# YOUR TASK
Reproduce the data that follows character for character, but omit its pictures.
__________________________________________________
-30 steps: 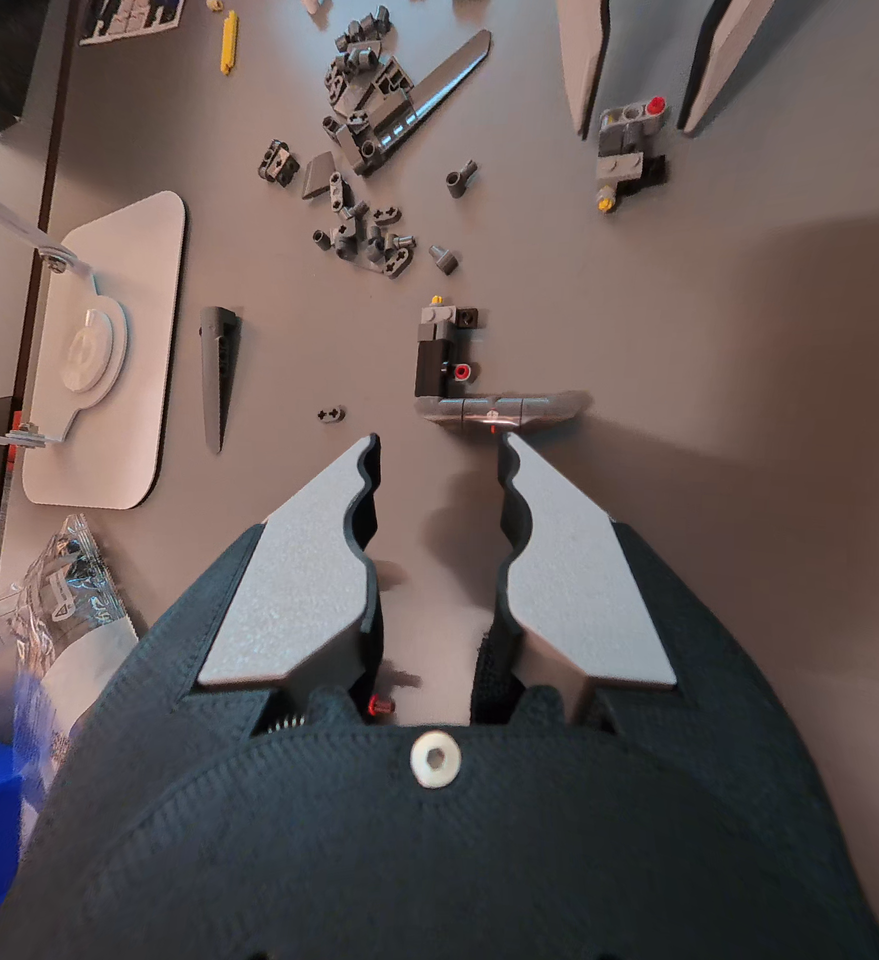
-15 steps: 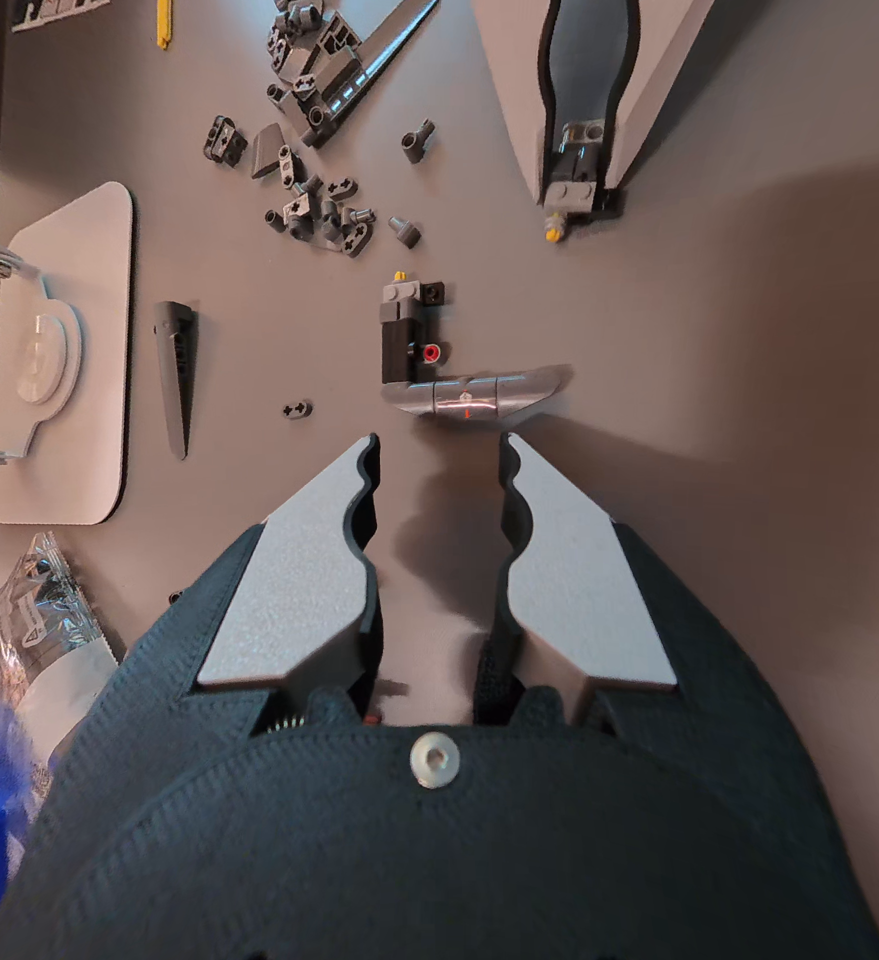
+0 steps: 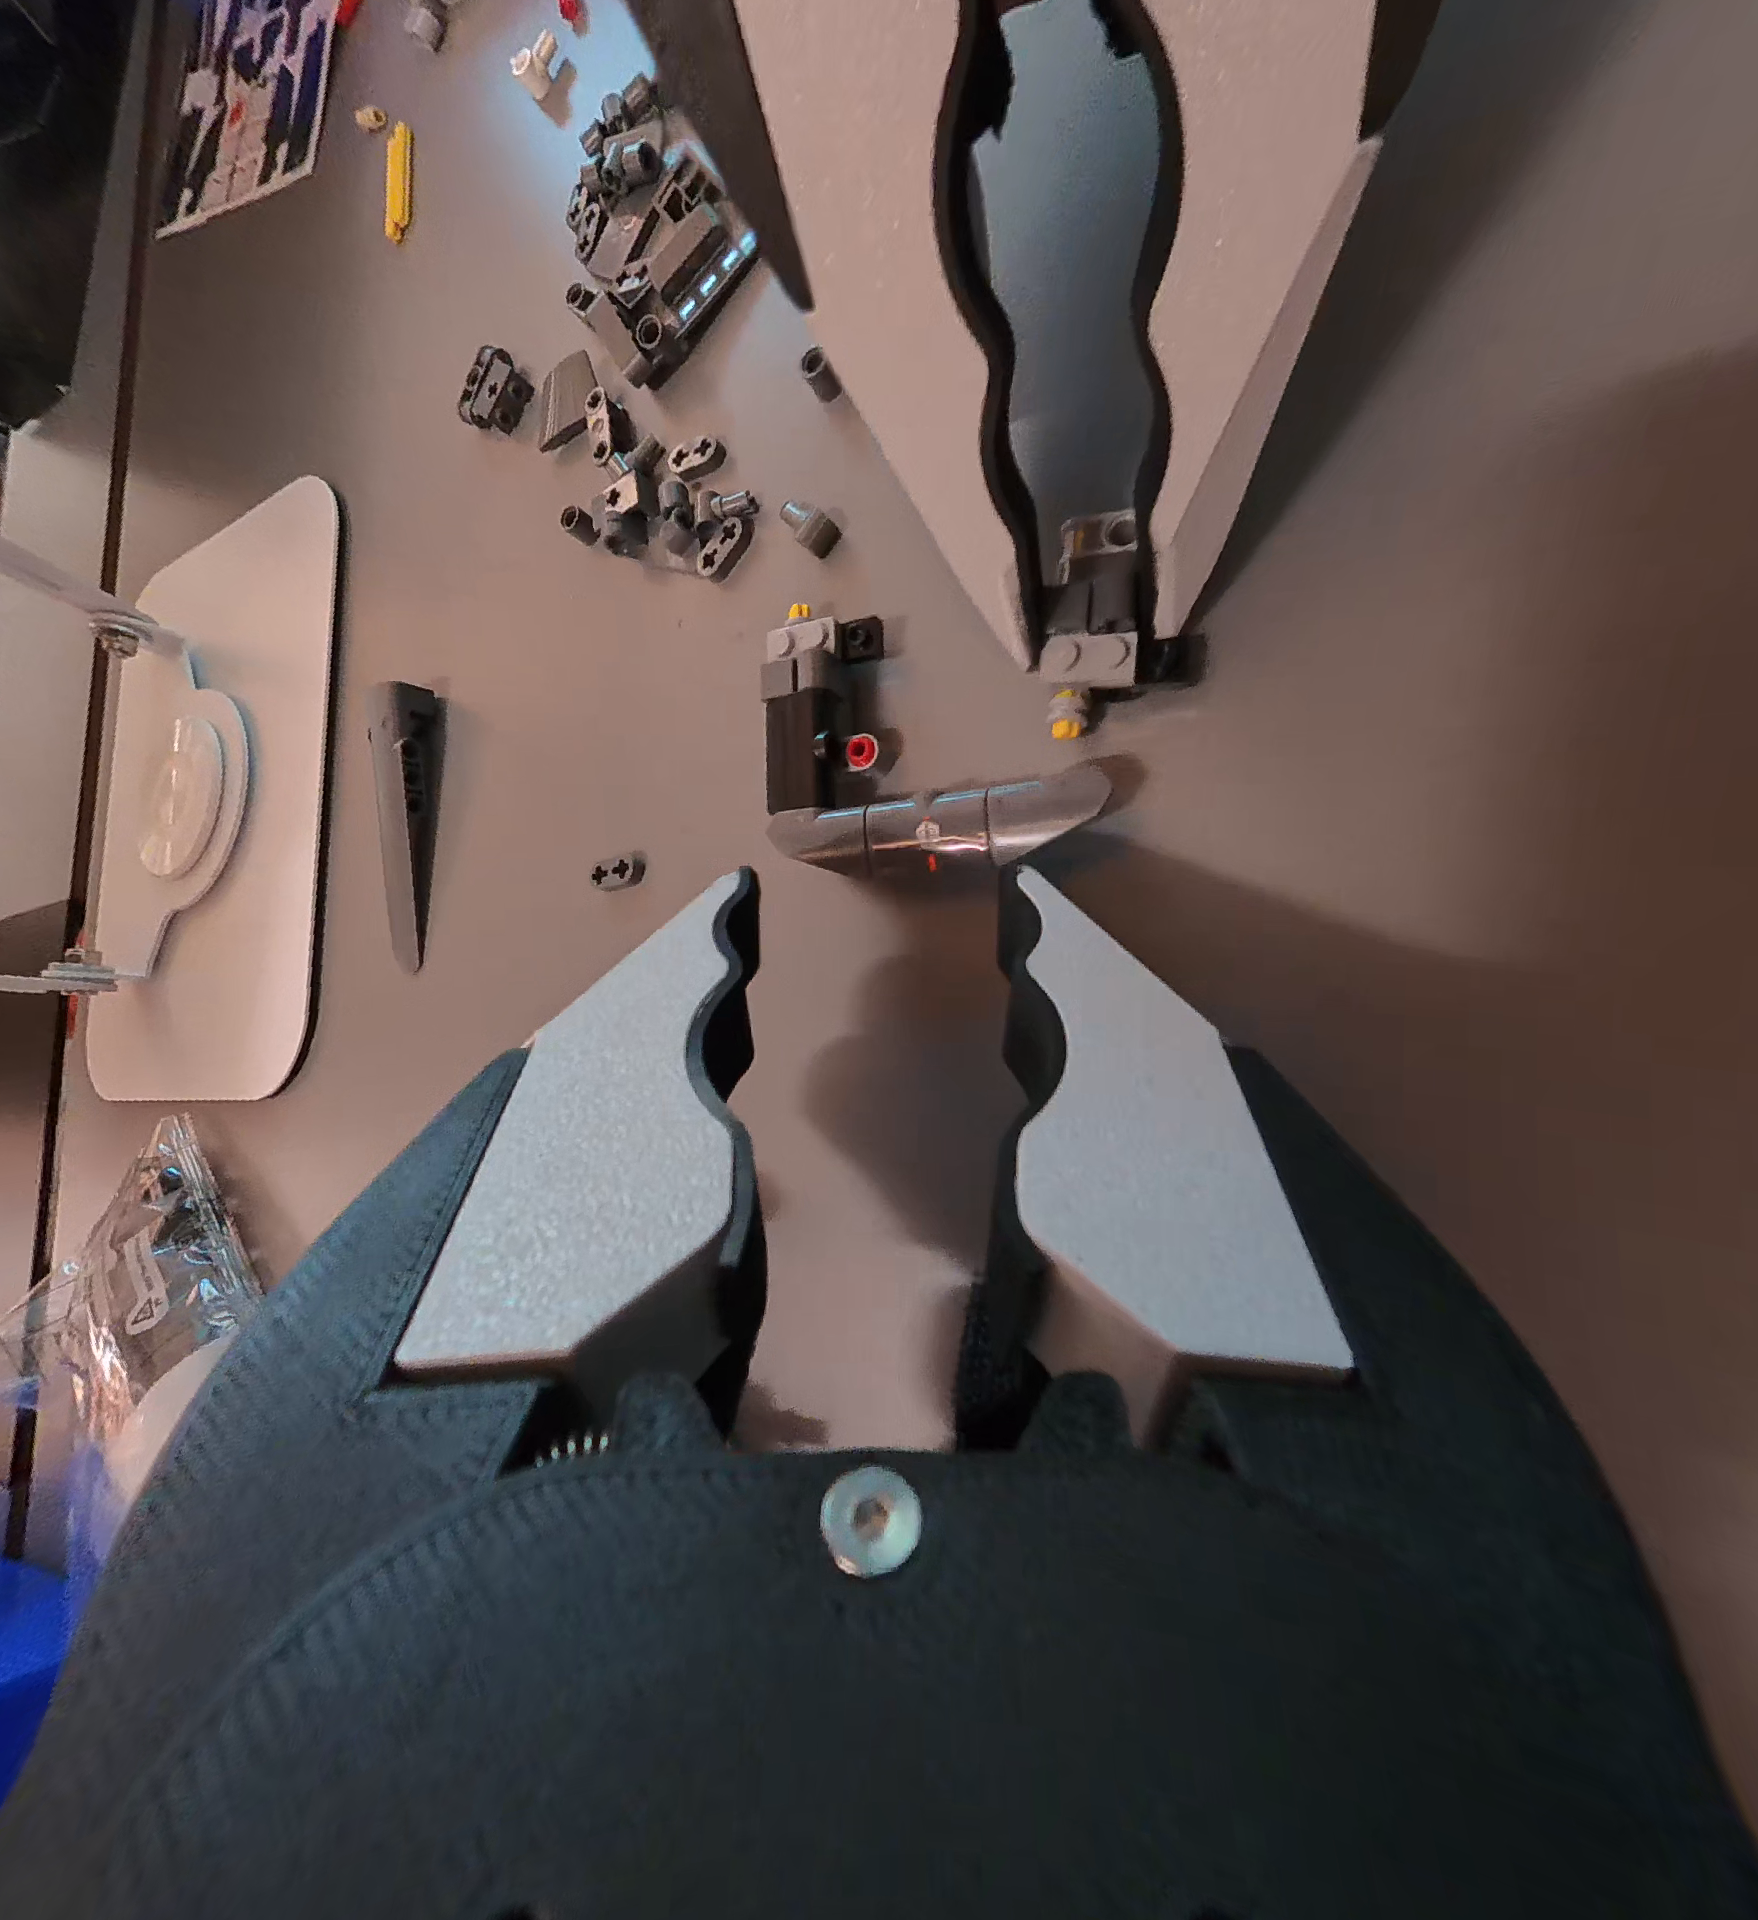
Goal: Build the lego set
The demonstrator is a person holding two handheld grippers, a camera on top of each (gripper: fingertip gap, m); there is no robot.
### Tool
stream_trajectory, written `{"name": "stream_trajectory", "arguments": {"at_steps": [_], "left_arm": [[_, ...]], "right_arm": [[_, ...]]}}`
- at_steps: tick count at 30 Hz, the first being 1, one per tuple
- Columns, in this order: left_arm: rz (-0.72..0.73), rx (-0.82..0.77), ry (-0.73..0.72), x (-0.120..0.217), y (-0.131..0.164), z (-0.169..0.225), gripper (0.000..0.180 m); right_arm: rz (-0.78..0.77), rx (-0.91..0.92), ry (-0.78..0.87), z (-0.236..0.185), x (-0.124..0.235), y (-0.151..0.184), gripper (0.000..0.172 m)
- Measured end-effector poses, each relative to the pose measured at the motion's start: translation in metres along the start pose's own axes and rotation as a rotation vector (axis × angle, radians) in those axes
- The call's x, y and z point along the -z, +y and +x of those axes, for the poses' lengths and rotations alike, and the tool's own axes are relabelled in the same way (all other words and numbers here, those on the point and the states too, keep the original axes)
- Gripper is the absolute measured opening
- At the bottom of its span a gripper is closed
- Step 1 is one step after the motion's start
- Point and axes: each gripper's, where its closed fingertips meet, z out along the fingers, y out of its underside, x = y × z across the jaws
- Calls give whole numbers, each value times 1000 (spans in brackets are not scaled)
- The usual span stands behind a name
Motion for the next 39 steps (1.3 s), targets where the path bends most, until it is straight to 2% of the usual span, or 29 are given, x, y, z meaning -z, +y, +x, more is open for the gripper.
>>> {"name": "stream_trajectory", "arguments": {"at_steps": [19,39], "left_arm": [[79,-249,-125,9,-12,14,32],[111,-461,-127,-7,-42,39,23]], "right_arm": [[41,22,-60,0,-3,-4,13],[-25,133,-172,-26,26,27,13]]}}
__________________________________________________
# RESULT OF THE EXERCISE
-30 steps: 
-15 steps: 
+0 steps: 
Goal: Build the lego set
The demonstrator is a person holding two handheld grippers, a camera on top of each (gripper: fingertip gap, m); there is no robot.
### Tool
stream_trajectory, written `{"name": "stream_trajectory", "arguments": {"at_steps": [_], "left_arm": [[_, ...]], "right_arm": [[_, ...]]}}`
- at_steps: tick count at 30 Hz, the first being 1, one per tuple
- Columns, in this order: left_arm: rz (-0.72..0.73), rx (-0.82..0.77), ry (-0.73..0.72), x (-0.120..0.217), y (-0.131..0.164), z (-0.169..0.225), gripper (0.000..0.180 m); right_arm: rz (-0.78..0.77), rx (-0.91..0.92), ry (-0.78..0.87), z (-0.236..0.185), x (-0.124..0.235), y (-0.151..0.184), gripper (0.000..0.172 m)
- Measured end-effector poses, each relative to the pose measured at the motion's start: translation in metres along the start pose's own axes and rotation as a rotation vector (axis × angle, radians) in those axes
- The call's x, y and z point along the -z, +y and +x of those axes, for the poses' lengths and rotations alike, and the tool's own axes are relabelled in the same way (all other words and numbers here, those on the point and the states too, keep the original axes)
- Gripper is the absolute measured opening
- At the bottom of its span a gripper is closed
- Step 1 is one step after the motion's start
- Point and axes: each gripper's, where its closed fingertips meet, z out along the fingers, y out of its underside, x = y × z across the jaws
- Calls give whole numbers, each value times 1000 (spans in brackets are not scaled)
- The usual span stands behind a name
Motion for the next 39 steps (1.3 s), targets where the path bends most, until it is straight to 2% of the usual span, or 29 are given, x, y, z meaning -z, +y, +x, more is open for the gripper.
>>> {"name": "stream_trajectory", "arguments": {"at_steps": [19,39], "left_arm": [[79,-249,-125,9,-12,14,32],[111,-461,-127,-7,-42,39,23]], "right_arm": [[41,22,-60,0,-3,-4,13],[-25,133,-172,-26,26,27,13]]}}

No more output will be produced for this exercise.